Varias madrugadas en Lima las pasé con Gonzáles y Cheng, sea haciendo maquetas o bebiendo, pero siempre hambrientos. Cheng hacía gala de sus ancestros y preparaba arroz chaufa en dos minutos. Recordé eso mis primeros días y compré salsa de soya, hice la tortilla, el arroz, y ¡voila!, el resultado fue una mazamorra de sillao. Tuve otro fracaso más con el arroz chaufa y dejé de intentarlo pues no me podía dar el lujo botar euros convertidos en arroz. Recordé todos los años de mi niñez en que me repetían que la gente no tiene qué comer y que daría lo que sea por ese lomo saltado que estaba botando. Si bien decir que no tengo qué comer es una exageración, existen días en los que daría mi vida por un lomo saltado.

Estas vacaciones decidí que había llegado el momento de saldar mi deuda con el arroz chaufa.
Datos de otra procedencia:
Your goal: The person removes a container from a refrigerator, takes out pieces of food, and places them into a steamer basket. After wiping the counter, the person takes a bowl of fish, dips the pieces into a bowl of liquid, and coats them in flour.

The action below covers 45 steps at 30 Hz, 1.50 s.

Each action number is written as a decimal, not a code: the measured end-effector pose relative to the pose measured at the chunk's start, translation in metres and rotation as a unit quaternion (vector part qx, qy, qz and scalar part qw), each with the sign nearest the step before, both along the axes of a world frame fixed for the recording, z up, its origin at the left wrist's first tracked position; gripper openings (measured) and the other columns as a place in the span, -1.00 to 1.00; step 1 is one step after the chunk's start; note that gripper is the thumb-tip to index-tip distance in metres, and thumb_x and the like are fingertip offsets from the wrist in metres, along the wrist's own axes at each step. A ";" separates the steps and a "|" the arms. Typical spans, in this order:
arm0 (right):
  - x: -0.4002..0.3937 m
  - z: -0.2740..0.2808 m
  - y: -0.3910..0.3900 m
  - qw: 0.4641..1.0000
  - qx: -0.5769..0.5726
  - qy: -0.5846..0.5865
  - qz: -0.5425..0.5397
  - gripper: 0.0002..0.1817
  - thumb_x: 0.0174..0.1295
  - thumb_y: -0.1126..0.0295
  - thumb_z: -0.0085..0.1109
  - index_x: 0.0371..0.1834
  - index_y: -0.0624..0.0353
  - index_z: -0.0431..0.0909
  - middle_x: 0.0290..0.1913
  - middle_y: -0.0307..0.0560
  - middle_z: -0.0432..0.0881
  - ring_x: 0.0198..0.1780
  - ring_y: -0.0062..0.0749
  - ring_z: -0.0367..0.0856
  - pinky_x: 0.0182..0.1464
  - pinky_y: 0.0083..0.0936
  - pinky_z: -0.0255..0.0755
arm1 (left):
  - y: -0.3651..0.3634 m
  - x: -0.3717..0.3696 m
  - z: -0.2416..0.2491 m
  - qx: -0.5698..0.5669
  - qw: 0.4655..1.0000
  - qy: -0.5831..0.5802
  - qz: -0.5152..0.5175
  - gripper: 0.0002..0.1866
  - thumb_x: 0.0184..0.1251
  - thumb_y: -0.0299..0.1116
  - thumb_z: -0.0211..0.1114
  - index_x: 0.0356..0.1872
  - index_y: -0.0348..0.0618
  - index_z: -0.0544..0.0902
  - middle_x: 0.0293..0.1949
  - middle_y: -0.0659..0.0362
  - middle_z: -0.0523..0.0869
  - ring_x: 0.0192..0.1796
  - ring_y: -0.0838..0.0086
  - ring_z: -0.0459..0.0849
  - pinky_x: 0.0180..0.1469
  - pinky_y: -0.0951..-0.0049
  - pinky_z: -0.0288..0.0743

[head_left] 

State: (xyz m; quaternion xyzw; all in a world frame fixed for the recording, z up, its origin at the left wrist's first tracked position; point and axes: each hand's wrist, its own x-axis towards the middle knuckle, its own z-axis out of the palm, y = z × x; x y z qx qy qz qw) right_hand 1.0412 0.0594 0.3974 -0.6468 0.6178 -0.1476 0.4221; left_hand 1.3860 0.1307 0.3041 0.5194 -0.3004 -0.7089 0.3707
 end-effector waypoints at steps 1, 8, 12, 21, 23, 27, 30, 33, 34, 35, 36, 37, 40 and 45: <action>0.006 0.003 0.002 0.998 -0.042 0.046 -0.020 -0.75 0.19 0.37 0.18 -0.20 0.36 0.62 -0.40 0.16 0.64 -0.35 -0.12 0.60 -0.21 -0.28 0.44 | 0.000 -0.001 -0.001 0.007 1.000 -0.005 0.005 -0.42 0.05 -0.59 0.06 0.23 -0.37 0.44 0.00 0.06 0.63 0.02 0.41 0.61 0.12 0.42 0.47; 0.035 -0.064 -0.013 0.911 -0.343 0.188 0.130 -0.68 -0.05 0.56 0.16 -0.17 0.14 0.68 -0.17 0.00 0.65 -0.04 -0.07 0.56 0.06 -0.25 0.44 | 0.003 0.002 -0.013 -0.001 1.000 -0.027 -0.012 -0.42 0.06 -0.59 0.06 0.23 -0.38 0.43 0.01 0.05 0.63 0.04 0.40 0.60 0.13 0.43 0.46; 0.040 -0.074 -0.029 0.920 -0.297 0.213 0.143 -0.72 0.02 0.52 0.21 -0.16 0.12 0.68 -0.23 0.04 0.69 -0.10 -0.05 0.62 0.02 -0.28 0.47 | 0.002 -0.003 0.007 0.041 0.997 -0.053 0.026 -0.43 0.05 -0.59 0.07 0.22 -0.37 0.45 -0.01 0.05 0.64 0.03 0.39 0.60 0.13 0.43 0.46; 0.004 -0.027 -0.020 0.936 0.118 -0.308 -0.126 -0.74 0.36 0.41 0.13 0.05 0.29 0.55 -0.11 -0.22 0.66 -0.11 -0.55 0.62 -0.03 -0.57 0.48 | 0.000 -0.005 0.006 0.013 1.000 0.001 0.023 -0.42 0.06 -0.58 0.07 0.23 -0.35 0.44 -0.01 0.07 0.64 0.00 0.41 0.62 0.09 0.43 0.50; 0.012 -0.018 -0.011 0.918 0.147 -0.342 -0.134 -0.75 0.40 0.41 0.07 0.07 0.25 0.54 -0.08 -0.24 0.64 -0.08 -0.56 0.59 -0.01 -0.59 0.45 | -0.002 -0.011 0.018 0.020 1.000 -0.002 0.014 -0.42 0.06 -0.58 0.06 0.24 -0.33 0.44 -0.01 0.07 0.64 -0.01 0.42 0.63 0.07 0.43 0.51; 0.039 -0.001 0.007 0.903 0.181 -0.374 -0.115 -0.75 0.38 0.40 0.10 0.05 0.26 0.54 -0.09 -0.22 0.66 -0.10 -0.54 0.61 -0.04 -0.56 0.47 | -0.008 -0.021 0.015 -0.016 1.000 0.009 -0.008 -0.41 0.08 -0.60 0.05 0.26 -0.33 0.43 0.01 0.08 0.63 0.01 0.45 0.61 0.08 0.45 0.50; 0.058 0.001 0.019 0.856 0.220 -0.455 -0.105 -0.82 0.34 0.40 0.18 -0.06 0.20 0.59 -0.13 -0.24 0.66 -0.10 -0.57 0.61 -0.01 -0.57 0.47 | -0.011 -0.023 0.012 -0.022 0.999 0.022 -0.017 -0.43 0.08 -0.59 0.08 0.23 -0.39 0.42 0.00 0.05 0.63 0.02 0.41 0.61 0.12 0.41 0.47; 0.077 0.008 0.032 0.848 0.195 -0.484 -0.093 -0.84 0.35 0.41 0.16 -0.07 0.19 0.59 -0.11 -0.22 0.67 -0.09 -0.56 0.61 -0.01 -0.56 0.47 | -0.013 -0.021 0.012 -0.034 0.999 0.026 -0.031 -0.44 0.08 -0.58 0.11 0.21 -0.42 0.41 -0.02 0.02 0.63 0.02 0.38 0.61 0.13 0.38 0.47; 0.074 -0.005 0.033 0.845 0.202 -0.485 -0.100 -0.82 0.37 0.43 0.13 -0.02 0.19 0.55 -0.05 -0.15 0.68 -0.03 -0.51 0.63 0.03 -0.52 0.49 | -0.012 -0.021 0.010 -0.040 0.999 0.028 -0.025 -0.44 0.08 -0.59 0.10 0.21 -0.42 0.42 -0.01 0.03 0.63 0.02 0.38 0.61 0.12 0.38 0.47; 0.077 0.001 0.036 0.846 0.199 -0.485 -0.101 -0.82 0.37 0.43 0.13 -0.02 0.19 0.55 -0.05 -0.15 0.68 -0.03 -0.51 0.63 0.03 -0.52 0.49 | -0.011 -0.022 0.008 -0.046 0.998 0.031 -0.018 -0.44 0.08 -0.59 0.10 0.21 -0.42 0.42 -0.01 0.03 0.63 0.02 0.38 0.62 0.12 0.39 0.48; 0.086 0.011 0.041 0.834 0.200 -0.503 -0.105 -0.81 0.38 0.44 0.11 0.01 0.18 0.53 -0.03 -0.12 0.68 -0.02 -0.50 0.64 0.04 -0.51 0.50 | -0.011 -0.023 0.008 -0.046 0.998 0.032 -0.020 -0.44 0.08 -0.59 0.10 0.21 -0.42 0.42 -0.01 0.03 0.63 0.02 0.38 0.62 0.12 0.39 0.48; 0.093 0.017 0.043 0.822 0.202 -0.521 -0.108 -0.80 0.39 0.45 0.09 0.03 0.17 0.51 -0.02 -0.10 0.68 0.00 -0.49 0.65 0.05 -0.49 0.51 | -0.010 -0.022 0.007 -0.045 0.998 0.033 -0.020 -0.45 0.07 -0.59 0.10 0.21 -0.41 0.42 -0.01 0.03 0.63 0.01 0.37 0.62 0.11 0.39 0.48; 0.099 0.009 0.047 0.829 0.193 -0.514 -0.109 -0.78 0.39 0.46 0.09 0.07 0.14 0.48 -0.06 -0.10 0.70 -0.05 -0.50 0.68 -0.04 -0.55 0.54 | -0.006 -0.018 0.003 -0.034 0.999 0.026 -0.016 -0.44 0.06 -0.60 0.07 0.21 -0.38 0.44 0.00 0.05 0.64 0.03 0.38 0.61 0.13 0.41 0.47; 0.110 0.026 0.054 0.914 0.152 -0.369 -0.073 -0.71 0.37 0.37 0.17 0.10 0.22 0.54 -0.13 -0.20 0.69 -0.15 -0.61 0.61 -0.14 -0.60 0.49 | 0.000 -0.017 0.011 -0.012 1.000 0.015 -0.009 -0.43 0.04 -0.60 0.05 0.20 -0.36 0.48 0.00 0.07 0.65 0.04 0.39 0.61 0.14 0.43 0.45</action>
Caminé mil cuadras hasta encontrar cebolla china, descubrí (disculpen la ignorancia) que el kion que nunca encontraba se llamaba jengibre, compré salsa de soya y me dispuse a finiquitar la Operación Dragón. Fue un éxito de taquilla. Para celebrar invité al grupo de amigos de siempre (cinco meses) y al nuevo (una semana) a mi hogar pasando de un arroz frito a una cena para ocho. Sucede que en París, todo avanza a pasos de gigante.

Con los amigos de siempre fuimos esa semana a una conferencia del arquitecto español Iñaki Abalos. Abalos es un gran arquitecto y todos estábamos felices de poder ver sus proyectos. En cambio su telonero, el arquitecto australiano John MacArthur habló de un tema que si me lo hubieran anunciado quizás habría llegado tarde. Mr. John habló sobre el pintoresquismo, habló de Civilia, de Collage City y de otros movimientos distintos y desconocidos para mí que él relacionaba según la perspectiva de las imágenes. Aproximaciones urbanas que parecían diferentes pero en realidad, explicaba él, sólo se planteaban unas vistas desde arriba y otras vistas de frente; vertical y horizontal. Y esa noche el telonero se llevó todos mis aplausos.

Saliendo de la conferencia, Susana, la colombiana, pidió mi opinión sobre una pareja de amigos. Le dije que la niña era mucho lomo para tan poco arroz. A Susana le cuesta comprender por qué siempre la comida es una metáfora para el peruano. Creo que toda mi vida parisina se podría reflejar en mis avances con la cocina: de llegar sin saber absolutamente nada y pasar por días frustrantes y difíciles, días de botar el arroz; he aprendido a desenvolverme con comodidad, saber dónde comer, pasear, comprar la cebolla china y cómo decir kion. Me acostumbro a la relatividad del tiempo francés: las personas que conozco cinco meses siento que las conozco toda la vida y al grupo de franceses y francesas que conocí en un bar los invito a comer a mi casa luego de diez minutos de plática alcohólica.

Hoy me preguntaron si me gustaba la vida en Paris. ¿Qué es vivir en Paris?, me pregunté y al instante vinieron a mi mente los Campos Elíseos, el caviar, la champaña y mil cosas que me hicieron pensar que yo no vivo en París sino que sobrevivo. Pero luego me di cuenta que, como dice Mr John, todo depende de la perspectiva de las imágenes; de cómo son tus sueños y tus pesadillas. También existe lo inesperado, aquello que va más allá comprar en los Campos Elíseos, de leer a Bryce en el Bosque de Vincennes o mirarme la cara en el Salón de los Espejos de Versalles. Inesperadamente naif como un triunfo frente al arroz chaufa o preparar una cena para amigos nuevos y de toda la vida. Y en muchos casos, el París telonero se lleva todos mis aplausos. Por Ernesto A.